Uma das pesquisas mais citadas sobre o tema foi realizada por investigadores da Universidade de Princeton, nos Estados Unidos, e analisou a relação entre renda, bem-estar emocional e estresse diário. Os resultados mostram que, embora o aumento de dinheiro não esteja diretamente ligado à felicidade duradoura, ele reduz significativamente as preocupações imediatas do dia a dia.

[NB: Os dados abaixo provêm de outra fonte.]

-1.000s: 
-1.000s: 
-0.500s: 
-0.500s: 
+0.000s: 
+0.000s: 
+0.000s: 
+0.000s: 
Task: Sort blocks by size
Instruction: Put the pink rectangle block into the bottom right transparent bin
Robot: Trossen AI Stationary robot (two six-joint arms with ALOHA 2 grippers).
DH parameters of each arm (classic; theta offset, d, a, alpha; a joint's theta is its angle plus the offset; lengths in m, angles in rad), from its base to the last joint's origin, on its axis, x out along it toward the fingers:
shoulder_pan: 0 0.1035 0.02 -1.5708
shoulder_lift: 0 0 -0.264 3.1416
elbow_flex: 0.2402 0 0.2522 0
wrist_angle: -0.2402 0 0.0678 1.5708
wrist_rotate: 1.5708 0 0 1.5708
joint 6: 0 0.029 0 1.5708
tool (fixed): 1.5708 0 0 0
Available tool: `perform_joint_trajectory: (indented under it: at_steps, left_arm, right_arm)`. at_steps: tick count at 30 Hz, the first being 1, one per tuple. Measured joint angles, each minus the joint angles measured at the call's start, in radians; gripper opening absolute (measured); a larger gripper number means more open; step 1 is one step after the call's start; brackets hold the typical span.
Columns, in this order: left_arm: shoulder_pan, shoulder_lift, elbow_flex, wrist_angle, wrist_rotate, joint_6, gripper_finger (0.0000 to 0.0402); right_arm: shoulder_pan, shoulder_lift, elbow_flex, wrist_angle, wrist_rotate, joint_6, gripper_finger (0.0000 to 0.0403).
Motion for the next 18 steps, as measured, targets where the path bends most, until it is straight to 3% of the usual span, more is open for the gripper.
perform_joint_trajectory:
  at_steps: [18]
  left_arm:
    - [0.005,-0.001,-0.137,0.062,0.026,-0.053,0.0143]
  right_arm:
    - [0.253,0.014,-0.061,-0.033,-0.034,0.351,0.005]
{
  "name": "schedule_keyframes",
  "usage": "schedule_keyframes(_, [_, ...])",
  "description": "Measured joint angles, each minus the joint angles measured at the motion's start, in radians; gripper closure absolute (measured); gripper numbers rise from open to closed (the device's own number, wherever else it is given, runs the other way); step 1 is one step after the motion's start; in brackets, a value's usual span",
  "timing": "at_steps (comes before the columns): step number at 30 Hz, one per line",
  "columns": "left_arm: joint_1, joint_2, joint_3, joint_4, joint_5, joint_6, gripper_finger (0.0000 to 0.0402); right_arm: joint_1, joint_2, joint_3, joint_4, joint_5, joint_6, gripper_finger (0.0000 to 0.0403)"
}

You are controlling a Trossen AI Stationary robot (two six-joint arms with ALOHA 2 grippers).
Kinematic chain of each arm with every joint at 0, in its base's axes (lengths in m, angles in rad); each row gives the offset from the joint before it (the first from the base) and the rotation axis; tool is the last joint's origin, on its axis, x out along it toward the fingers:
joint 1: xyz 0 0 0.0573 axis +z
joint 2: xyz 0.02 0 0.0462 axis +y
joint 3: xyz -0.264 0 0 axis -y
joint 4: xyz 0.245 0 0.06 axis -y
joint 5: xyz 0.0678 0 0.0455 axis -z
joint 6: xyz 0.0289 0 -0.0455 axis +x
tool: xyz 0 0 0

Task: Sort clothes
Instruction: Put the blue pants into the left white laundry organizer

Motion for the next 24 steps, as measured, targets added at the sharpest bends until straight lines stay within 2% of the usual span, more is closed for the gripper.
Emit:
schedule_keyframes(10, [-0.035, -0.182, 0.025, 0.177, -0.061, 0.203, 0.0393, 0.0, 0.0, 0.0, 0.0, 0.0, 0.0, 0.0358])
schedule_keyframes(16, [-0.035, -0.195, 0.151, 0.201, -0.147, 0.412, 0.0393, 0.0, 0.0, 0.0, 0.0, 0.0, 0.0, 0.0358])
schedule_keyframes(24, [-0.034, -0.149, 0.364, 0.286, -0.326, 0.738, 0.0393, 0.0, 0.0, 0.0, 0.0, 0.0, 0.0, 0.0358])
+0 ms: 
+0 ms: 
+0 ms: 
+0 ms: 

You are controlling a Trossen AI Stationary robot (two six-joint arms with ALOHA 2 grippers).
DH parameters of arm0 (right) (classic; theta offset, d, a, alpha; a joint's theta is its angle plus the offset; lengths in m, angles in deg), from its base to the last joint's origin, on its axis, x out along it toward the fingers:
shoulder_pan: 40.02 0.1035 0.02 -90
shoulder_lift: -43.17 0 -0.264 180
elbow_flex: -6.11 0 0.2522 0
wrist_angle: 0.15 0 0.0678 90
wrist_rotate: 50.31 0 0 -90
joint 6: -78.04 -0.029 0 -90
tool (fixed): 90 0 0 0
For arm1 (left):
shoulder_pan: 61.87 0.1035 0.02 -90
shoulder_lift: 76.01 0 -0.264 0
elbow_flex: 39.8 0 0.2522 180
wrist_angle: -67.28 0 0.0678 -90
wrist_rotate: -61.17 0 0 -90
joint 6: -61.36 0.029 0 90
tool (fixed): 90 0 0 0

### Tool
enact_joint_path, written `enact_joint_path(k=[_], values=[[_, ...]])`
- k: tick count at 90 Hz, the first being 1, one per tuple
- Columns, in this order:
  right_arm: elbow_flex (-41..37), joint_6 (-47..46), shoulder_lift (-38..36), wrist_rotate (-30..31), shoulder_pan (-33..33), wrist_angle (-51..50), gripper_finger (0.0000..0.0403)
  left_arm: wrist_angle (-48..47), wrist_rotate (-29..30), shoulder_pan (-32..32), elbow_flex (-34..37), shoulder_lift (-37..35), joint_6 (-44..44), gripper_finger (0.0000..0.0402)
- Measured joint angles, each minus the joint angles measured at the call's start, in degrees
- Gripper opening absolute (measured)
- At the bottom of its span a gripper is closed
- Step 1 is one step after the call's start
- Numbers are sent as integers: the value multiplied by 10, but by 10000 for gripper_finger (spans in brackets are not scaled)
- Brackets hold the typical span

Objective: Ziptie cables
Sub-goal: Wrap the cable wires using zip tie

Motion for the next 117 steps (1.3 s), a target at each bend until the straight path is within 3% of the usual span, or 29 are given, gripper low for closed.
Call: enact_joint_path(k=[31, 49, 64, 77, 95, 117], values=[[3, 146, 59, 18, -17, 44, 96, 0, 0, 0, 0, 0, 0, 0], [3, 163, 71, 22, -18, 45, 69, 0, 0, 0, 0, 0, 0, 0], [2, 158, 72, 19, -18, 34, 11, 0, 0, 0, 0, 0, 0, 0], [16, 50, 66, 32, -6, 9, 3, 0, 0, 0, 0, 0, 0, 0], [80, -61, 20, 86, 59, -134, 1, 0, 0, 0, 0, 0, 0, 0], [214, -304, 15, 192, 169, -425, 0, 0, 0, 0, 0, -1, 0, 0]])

Essa relação é explicada pelo facto de que o dinheiro diminui incertezas básicas, como moradia, alimentação, acesso à saúde e transporte. Com menos preocupações urgentes, o cérebro entra num estado de menor alerta, favorecendo o equilíbrio emocional e decisões mais racionais.
As pesquisas também destacam que o maior problema não é apenas ganhar pouco, mas viver na instabilidade financeira. Dívidas constantes, medo de perder renda e dificuldade de planear o futuro estão associados a um risco maior de ansiedade crónica e sintomas depressivos, reforçando que estabilidade económica é um fator-chave para a saúde mental.